Las olas de calor dejaron de ser fenómenos aislados y comienzan a convertirse en una nueva normalidad para millones de personas en Latinoamérica, advirtieron investigadores de la Universidad Espíritu Santo (UEES).
De acuerdo con el estudio, varias regiones tropicales ya registran índices de calor considerados peligrosos para la salud humana, especialmente en ciudades con alta humedad y poca infraestructura de adaptación climática.
En la costa ecuatoriana se han alcanzado temperaturas percibidas de hasta 44.75 °C, superando de forma constante el umbral de riesgo para la población.
Los especialistas explicaron que el principal problema no es solo el aumento de temperatura, sino la dificultad del cuerpo humano para enfriarse en ambientes húmedos, lo que incrementa el riesgo de golpes de calor, daños neurológicos e incluso la muerte.
El proyecto es encabezado por el investigador Iván Cherrez, quien monitorea el impacto del calor extremo en la salud y calidad de vida de la población.

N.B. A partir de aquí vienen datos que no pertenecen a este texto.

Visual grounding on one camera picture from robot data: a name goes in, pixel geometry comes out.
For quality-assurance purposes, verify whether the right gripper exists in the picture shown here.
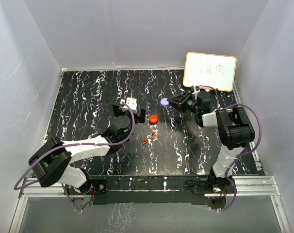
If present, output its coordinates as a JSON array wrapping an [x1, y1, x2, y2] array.
[[167, 91, 200, 114]]

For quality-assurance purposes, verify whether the aluminium frame rail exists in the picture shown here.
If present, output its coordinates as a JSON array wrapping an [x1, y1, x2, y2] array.
[[10, 176, 291, 233]]

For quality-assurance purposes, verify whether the yellow framed whiteboard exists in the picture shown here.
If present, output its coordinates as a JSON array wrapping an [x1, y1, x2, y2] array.
[[183, 52, 237, 92]]

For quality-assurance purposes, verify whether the orange earbud charging case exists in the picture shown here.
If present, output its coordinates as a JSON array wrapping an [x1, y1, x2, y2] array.
[[148, 115, 158, 125]]

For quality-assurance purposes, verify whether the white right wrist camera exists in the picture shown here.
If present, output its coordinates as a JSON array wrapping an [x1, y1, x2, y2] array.
[[191, 86, 201, 99]]

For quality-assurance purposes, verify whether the lilac earbud charging case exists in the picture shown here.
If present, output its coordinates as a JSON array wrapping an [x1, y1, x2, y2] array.
[[160, 98, 169, 107]]

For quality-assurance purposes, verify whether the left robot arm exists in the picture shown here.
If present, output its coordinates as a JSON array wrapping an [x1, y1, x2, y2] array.
[[28, 103, 146, 194]]

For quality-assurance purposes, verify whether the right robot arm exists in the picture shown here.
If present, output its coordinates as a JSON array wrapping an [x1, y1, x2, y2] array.
[[168, 91, 255, 193]]

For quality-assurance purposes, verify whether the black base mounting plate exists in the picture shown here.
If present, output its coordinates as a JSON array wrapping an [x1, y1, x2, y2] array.
[[64, 176, 237, 206]]

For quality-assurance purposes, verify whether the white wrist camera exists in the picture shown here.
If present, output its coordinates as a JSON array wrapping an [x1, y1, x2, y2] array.
[[191, 86, 201, 99], [120, 98, 137, 113]]

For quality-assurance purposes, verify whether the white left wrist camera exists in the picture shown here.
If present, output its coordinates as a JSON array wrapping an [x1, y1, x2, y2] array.
[[120, 98, 137, 113]]

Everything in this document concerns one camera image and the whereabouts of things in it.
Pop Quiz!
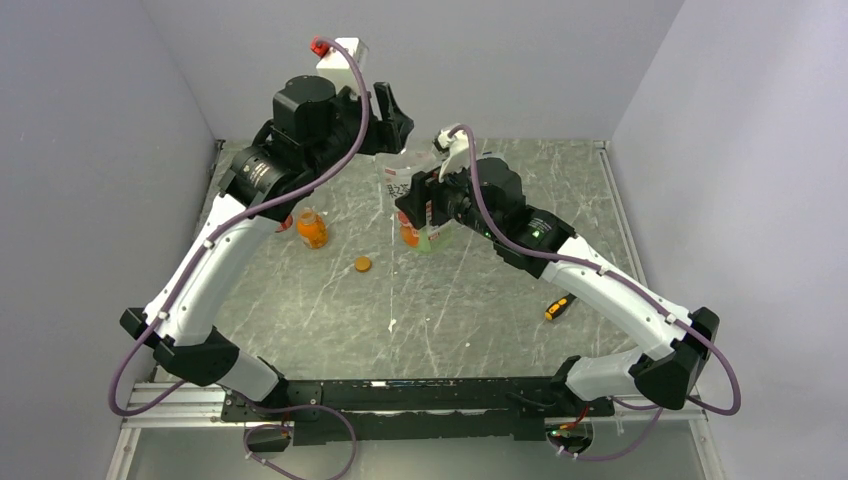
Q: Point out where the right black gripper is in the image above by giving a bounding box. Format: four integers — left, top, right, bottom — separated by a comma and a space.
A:
396, 152, 501, 242

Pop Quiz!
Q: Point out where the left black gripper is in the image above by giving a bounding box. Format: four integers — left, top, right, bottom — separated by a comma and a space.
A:
305, 82, 413, 180

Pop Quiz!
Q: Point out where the large clear tea bottle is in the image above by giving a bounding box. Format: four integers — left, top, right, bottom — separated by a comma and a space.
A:
376, 149, 452, 253

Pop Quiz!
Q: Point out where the small red label bottle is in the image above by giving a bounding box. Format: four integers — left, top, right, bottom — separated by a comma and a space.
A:
275, 215, 295, 233

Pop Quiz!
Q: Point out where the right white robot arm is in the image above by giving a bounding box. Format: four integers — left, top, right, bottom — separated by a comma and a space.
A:
395, 157, 719, 415

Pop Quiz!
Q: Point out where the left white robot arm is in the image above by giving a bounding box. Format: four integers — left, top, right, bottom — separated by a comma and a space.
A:
120, 75, 414, 420

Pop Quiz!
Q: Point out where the orange bottle cap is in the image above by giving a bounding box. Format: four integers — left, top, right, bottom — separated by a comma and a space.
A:
354, 256, 372, 273

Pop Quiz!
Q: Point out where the clear plastic screw box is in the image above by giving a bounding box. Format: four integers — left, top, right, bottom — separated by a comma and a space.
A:
482, 151, 507, 164

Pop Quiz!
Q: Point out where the orange juice bottle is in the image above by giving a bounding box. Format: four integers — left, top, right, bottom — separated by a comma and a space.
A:
296, 208, 329, 249

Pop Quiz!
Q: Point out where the orange black screwdriver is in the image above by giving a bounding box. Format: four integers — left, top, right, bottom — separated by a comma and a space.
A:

Además, alertaron que países como México, Colombia y Perú también han registrado olas de calor prolongadas y temperaturas récord en los últimos años, en medio del avance del cambio climático.
Ante este panorama, recomendaron evitar la exposición solar entre las 10:00 y 16:00 horas, mantenerse hidratados y fortalecer medidas urbanas como la creación de áreas verdes y espacios de refugio térmico.